Admittedly, given the prevalence and widespread application of liberal humanist approaches to literature, particularly in modern systems of education, the utterly foreign notion of evaluating literary expression by a political metric is very understandably alien to us. Yet, there are significantly viable reasons for such a position. Let’s start from the basic premise that literature in general fulfills a rather functional purpose of conveying the complex nuances of the human condition: as a unique manifestation of behavior, thought, emotion, our interactions with self and other. In fact, this characterization of literature and its utility as an exhibition of sociological tendencies and feelings (which, a liberal humanist would assert, are universal properties of humanity and transcendental to practical implications) is one we’ve been exposed to somewhat frequently, especially when put in comparison to my current attempts to steer literature towards some form of heterotelic, political conclusion.

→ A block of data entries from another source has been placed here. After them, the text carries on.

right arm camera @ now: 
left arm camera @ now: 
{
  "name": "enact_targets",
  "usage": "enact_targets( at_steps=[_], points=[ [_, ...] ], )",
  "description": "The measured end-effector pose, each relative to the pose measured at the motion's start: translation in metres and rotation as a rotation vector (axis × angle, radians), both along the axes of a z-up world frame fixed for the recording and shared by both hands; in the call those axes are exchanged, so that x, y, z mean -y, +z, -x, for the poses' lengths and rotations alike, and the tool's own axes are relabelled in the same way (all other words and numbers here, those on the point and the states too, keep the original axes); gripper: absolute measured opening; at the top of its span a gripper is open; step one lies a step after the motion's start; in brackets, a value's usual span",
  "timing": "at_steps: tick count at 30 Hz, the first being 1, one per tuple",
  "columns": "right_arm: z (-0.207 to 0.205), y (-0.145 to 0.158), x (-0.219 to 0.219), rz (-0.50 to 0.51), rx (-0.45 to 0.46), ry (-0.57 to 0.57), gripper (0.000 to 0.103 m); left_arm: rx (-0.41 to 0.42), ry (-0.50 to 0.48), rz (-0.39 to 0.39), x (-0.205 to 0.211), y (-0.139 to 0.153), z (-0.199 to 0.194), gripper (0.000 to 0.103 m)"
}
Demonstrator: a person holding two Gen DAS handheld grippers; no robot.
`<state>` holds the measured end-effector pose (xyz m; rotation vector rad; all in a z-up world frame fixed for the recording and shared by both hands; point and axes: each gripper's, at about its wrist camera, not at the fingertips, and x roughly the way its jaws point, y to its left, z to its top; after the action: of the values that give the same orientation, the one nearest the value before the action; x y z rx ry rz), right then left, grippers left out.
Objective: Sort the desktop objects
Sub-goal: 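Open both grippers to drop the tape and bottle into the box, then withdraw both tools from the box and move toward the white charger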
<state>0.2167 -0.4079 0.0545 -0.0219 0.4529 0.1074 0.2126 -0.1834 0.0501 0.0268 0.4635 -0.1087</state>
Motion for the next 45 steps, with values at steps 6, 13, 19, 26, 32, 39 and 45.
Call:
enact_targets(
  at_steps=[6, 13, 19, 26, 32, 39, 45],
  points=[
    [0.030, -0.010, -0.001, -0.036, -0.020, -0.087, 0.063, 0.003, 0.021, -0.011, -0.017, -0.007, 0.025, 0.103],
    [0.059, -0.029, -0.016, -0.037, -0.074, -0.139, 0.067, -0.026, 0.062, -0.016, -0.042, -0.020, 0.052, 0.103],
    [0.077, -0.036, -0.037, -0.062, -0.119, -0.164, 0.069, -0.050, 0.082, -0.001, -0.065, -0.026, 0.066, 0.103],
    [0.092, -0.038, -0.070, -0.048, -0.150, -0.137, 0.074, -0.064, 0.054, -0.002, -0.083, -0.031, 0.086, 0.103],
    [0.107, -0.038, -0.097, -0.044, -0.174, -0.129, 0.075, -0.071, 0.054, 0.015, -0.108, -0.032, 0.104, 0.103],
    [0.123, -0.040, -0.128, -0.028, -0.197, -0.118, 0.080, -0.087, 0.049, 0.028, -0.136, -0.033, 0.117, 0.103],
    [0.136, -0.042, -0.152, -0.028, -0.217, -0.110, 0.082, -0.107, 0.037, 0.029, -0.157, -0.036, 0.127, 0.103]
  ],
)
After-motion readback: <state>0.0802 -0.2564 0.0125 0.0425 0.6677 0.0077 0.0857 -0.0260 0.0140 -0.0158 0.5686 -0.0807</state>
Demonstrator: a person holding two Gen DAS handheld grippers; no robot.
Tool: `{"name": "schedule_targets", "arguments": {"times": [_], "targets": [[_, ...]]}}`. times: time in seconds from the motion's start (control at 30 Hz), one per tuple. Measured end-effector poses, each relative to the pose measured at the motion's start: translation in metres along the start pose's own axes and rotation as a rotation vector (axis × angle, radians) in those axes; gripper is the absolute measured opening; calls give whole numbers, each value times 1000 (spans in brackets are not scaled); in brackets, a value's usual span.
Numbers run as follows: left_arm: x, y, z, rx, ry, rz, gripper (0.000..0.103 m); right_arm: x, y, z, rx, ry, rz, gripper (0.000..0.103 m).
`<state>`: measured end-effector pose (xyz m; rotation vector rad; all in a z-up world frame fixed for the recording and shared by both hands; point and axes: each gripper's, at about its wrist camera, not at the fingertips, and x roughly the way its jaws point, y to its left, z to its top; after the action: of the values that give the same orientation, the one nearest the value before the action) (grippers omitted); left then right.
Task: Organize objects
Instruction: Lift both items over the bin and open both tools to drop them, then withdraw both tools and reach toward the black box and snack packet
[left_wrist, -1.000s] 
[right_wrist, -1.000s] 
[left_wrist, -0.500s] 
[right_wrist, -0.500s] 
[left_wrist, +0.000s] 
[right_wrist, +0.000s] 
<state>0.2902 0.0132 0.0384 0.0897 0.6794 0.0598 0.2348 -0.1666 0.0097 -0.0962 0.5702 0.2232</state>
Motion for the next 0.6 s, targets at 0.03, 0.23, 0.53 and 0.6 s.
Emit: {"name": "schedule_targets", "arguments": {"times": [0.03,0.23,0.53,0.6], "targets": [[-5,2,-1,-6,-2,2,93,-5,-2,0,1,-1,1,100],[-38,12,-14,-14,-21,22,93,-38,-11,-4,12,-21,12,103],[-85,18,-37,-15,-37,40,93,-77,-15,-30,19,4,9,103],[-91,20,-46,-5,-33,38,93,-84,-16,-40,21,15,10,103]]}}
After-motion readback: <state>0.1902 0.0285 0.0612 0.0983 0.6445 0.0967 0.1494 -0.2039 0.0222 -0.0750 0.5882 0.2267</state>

The construction of our human identity and associations in society, however, is to a considerably large extent defined by the very society and social circumstances in which this process of meaning-making occurs within, since the facilitative institutions and structures that serve to assist in that precise development inevitably nudge us towards certain inclinations as well (For example, schools and teaching, media, the legislative and judicial framework – and so on; all of which shape our existence and beliefs). Therefore, any attempt to discuss literature and literary importance in can effectively be an extrapolation to a very political angle

Secondly, if literature determines what is natural, and politics are primarily interactions within a network of power, then logically the powerful dictate the narrative of society through control of literary expression, because they maintain a monopoly of coercive power over the mechanisms of state, including the authority to censorship and other such regulatory measures. These are in essence political instruments whose jurisdiction extends far beyond the boundaries of literature, and in order to judge the value of something literary, it is equally, if not more, critical and practical to consider their resultant political products as well. Similarly, feminist critic Dale Splender (1981) views the prominence of patriarchy as a direct consequence of literature:

…The monopoly over language is one of the means by which males have ensured their own primacy, and consequently have ensured the invisibility or ‘other’ nature of females… For females, the only semantic space in English is negative. (Man Made Language, p. 12, p. 161)

UNSURPRISINGLY, a lot, if not all, of the aforementioned are extremely debatable, but necessary nonetheless to inaugurate some launchpad of sorts for further propositions.

Sources

Ranciere, J. (2006). Politics of literature. (pp. 3-4). Cambridge: Polity Press.